The deposition of salt may penetrate into surrounding rock strata such as limestone and shale to form an important diapir structure, a salt dome. Salt, which is impermeable, forms domes that trap hydrocarbon materials including petroleum and natural gas. Therefore, locating salt domes is key to exploring oil and petroleum reservoirs. Experienced interpreters can manually label the boundaries of salt domes by observing and analyzing seismic signals. With the dramatically growing size of acquired seismic data, however, manual labeling of the salt domes is becoming very time consuming and labor intensive. To improve interpretation effectiveness, in recent decades, both industry and academia have used intelligent computer-aided methods to assist the interpretation process. Salt dome delineation, however, poses significant detection and labeling problems because of noise and amplitude variations in seismic data. Fully and semi-automated interpretation algorithms are usually applied to 2D seismic sections to detect an initial boundary of the salt body. Interpreters, based on an initial output, can fix the erroneously detected boundary sections and fine tune the algorithm’s parameters to accurately segment salt domes. In this context, having a confidence region around salt dome for delineating boundary and fine tune certain parameters can enhance algorithm’s efficiency, reduce computational complexity and speed up the interpretation process.

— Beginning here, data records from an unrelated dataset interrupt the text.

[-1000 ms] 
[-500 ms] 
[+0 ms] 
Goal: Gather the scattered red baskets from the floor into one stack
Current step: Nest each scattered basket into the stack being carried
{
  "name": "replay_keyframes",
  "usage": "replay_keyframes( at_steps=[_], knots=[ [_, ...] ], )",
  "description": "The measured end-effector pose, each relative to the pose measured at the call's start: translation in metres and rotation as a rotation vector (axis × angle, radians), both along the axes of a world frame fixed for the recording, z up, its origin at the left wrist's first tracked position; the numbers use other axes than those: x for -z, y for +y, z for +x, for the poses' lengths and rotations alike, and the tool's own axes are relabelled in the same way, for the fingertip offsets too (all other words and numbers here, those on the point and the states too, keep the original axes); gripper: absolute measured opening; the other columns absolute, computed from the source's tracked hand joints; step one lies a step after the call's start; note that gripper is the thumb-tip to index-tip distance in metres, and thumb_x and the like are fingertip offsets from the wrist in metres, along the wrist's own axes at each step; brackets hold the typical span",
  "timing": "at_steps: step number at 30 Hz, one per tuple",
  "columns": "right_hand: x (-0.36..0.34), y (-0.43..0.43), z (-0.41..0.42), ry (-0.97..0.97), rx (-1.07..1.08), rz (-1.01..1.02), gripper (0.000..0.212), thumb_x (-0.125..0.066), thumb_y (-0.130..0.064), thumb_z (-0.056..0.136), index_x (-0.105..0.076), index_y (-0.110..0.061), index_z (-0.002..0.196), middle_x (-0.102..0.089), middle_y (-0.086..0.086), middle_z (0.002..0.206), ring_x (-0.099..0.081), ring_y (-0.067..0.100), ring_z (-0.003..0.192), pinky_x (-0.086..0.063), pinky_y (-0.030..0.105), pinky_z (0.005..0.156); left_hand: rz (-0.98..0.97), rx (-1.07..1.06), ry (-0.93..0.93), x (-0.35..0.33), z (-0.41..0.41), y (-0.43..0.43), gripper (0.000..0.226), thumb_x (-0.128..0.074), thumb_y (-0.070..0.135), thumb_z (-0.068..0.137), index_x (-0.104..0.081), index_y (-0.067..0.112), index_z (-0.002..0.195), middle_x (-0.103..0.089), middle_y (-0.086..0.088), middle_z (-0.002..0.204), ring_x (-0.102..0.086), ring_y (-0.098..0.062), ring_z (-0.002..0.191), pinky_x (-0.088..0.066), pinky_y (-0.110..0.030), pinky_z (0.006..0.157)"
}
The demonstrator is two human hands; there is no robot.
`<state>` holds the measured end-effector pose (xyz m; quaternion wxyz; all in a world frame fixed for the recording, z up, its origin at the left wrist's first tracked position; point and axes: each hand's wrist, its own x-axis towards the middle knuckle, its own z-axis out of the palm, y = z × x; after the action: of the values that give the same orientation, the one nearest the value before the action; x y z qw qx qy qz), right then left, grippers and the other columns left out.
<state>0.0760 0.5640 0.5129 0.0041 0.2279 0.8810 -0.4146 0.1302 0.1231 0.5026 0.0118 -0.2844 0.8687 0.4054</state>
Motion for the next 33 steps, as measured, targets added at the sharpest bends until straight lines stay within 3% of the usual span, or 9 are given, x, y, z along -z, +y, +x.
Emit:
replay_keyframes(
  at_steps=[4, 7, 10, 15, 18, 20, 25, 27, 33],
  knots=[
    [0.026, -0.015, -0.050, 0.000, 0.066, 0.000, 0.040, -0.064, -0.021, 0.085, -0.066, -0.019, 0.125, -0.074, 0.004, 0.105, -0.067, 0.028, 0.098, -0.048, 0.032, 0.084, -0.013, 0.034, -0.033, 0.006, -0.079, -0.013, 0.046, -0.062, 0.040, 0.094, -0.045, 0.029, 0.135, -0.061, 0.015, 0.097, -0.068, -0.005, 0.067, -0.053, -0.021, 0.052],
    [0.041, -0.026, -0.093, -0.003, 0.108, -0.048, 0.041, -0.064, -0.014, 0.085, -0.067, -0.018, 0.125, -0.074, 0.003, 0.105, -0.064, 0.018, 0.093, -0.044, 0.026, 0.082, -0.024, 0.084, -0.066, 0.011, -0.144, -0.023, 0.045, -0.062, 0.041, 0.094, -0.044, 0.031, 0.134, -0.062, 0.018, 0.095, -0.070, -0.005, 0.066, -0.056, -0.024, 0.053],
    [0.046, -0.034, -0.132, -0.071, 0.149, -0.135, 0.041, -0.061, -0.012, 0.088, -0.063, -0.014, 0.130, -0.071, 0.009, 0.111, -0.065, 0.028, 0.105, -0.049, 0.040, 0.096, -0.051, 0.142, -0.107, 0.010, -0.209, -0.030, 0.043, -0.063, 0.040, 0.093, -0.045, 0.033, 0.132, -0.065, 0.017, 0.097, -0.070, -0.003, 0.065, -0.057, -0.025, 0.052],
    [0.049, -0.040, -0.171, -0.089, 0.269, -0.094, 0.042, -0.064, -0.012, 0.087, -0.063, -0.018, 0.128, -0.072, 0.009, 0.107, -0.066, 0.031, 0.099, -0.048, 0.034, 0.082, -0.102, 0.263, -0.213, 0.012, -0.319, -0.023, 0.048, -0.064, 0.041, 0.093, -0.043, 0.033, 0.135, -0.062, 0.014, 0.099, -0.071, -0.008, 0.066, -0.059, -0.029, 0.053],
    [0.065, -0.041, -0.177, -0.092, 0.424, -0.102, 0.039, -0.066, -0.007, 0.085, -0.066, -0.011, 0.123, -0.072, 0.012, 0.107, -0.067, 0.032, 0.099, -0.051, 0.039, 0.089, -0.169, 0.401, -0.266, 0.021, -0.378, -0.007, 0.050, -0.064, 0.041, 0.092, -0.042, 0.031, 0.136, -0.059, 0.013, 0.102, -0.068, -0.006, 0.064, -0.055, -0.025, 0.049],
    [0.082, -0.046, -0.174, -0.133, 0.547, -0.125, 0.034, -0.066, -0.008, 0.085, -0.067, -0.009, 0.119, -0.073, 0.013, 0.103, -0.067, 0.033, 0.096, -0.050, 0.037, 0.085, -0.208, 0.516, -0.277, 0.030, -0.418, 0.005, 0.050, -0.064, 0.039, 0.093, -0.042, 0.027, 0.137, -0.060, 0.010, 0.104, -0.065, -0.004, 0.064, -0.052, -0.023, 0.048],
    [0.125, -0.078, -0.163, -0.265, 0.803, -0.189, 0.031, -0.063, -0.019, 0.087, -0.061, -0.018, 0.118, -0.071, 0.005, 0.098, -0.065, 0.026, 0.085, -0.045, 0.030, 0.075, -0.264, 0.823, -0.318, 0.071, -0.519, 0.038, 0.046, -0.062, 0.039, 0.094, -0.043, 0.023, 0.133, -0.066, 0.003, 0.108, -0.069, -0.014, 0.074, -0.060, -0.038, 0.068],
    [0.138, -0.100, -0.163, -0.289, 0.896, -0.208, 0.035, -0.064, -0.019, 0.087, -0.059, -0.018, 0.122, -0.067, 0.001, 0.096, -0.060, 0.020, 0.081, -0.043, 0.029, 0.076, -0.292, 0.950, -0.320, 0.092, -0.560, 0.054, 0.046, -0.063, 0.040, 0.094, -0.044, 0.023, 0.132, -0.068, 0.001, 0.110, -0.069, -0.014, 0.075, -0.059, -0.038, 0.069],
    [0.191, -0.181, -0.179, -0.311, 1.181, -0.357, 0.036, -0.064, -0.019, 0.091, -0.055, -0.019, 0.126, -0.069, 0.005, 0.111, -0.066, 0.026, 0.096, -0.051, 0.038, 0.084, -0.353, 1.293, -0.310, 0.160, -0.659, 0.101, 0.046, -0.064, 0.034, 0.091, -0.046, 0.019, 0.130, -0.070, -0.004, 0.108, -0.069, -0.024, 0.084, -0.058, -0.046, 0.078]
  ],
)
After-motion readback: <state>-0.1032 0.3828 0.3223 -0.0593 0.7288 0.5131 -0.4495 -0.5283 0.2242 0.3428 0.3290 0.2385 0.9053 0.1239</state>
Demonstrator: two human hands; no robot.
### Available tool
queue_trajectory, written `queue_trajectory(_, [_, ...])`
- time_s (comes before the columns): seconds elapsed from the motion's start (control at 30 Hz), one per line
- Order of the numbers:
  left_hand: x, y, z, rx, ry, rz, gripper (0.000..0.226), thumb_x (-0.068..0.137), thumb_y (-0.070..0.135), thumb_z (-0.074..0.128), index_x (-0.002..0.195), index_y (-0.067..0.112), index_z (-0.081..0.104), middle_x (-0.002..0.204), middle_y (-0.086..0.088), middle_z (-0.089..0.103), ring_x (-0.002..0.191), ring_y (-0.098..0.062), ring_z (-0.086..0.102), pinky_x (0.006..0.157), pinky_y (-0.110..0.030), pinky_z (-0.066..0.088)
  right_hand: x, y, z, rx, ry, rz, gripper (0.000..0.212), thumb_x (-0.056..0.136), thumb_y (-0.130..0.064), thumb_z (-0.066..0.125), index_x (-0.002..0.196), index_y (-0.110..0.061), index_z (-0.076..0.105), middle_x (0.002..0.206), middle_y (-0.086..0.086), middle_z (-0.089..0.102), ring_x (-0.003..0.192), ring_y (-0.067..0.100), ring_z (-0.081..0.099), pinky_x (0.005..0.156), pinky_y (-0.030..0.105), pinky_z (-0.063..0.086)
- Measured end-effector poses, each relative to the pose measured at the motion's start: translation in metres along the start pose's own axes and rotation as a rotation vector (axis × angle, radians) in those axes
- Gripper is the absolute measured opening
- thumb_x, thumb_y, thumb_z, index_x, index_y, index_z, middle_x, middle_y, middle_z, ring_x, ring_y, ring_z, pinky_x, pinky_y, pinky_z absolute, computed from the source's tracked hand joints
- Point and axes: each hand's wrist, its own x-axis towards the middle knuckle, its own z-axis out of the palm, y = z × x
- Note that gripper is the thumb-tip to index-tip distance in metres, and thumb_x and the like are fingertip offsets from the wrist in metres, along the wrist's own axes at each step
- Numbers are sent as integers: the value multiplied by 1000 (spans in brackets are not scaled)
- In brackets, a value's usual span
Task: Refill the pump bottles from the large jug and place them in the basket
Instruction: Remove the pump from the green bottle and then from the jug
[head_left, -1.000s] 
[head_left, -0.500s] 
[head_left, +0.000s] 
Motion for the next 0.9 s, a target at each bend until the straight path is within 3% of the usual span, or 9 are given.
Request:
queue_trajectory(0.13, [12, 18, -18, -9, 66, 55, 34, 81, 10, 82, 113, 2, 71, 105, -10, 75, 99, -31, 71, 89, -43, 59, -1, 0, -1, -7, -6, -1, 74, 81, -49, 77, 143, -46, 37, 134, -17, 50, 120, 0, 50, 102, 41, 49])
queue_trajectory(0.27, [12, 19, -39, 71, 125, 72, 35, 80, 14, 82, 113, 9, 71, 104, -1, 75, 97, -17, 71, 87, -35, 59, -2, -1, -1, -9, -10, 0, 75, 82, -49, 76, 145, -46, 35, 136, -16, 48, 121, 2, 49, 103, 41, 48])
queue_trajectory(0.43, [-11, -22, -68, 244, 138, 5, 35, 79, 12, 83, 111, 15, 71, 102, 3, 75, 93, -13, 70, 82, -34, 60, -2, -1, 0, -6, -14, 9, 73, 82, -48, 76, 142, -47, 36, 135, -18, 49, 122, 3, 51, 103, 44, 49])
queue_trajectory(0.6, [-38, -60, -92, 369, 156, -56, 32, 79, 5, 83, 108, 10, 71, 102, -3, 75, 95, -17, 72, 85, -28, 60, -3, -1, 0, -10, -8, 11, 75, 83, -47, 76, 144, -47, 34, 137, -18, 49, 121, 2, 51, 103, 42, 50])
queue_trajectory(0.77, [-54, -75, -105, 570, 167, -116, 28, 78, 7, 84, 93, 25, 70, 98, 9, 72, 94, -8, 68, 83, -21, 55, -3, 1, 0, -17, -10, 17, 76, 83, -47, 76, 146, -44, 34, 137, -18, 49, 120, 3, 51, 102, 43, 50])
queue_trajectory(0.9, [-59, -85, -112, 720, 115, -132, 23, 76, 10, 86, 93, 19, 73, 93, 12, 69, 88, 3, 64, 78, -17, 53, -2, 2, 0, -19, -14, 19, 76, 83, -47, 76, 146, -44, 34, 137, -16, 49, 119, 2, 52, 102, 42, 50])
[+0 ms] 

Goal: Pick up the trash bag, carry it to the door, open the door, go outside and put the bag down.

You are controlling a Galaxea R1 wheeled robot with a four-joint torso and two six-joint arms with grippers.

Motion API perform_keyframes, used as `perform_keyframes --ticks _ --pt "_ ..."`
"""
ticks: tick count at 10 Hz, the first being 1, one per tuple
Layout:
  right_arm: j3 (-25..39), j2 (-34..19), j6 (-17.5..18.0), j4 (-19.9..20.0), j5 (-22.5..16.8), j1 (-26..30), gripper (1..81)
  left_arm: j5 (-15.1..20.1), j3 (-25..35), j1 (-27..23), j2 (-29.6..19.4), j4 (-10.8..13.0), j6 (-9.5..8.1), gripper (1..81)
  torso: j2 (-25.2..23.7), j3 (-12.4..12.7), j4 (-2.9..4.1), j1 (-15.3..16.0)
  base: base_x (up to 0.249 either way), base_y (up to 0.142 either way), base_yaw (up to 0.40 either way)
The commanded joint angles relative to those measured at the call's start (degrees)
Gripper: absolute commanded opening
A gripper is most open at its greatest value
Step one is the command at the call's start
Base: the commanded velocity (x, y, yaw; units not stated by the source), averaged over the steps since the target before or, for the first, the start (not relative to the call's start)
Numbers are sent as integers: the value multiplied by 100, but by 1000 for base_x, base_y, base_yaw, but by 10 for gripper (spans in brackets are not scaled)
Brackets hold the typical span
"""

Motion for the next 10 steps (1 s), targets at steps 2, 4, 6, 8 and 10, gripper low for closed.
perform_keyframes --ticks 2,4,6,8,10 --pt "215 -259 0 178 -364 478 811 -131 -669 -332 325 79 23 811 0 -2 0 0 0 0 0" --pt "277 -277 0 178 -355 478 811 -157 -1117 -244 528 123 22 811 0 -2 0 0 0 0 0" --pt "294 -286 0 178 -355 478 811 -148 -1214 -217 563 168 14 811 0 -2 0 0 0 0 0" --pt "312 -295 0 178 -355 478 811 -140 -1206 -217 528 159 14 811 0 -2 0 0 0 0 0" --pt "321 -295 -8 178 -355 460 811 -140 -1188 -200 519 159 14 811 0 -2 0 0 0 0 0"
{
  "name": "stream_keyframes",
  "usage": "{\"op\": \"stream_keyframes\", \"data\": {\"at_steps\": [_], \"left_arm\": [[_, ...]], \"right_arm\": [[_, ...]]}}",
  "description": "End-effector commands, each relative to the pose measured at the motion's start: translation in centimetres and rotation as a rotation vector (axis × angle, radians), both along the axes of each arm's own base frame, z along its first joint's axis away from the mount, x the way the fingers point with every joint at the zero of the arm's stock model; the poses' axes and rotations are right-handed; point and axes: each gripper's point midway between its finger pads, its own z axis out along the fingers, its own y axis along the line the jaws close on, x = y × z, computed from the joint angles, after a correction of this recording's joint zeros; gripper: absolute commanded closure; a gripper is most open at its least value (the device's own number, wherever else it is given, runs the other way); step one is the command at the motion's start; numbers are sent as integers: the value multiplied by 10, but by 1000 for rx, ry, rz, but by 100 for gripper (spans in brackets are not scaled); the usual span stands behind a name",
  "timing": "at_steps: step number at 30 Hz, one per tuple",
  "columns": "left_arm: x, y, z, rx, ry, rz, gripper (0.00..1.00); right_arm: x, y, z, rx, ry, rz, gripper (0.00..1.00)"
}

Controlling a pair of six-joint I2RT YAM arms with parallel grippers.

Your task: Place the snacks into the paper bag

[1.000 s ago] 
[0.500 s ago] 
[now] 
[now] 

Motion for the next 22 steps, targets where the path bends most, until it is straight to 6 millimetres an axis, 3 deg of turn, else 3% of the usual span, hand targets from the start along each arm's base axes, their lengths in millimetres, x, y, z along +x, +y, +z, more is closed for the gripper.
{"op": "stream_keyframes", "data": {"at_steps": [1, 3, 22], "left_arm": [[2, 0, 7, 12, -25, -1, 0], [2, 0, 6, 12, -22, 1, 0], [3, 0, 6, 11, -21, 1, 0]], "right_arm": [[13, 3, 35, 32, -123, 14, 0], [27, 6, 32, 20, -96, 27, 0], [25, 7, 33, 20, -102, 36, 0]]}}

Researchers, over the last few decades, have proposed several subsurface structures detection methods based on the visual perception of interpreters. In particular, there are several works on the detection of salt domes using graph theory, edge detection, texture, normalized graph cut, active contours and different image processing techniques [1, 2, 3, 4, 5, 6, 7, 8, 9, 10, 11, 12, 13]. One of the rarely explored descriptor for seismic interpretation is saliency. Drissi et al.  proposed an algorithm to detect the salient texture features in seismic sections by computing entropy at each pixel using two entropy measures: the Shannon entropy and the generalized cumulative residual entropy. Visual saliency is important to predict the human interpreters attention and highlight the areas of interest in seismic sections. However, the majority of algorithms haven’t exploited visual saliency for salt dome detection and seismic interpretation.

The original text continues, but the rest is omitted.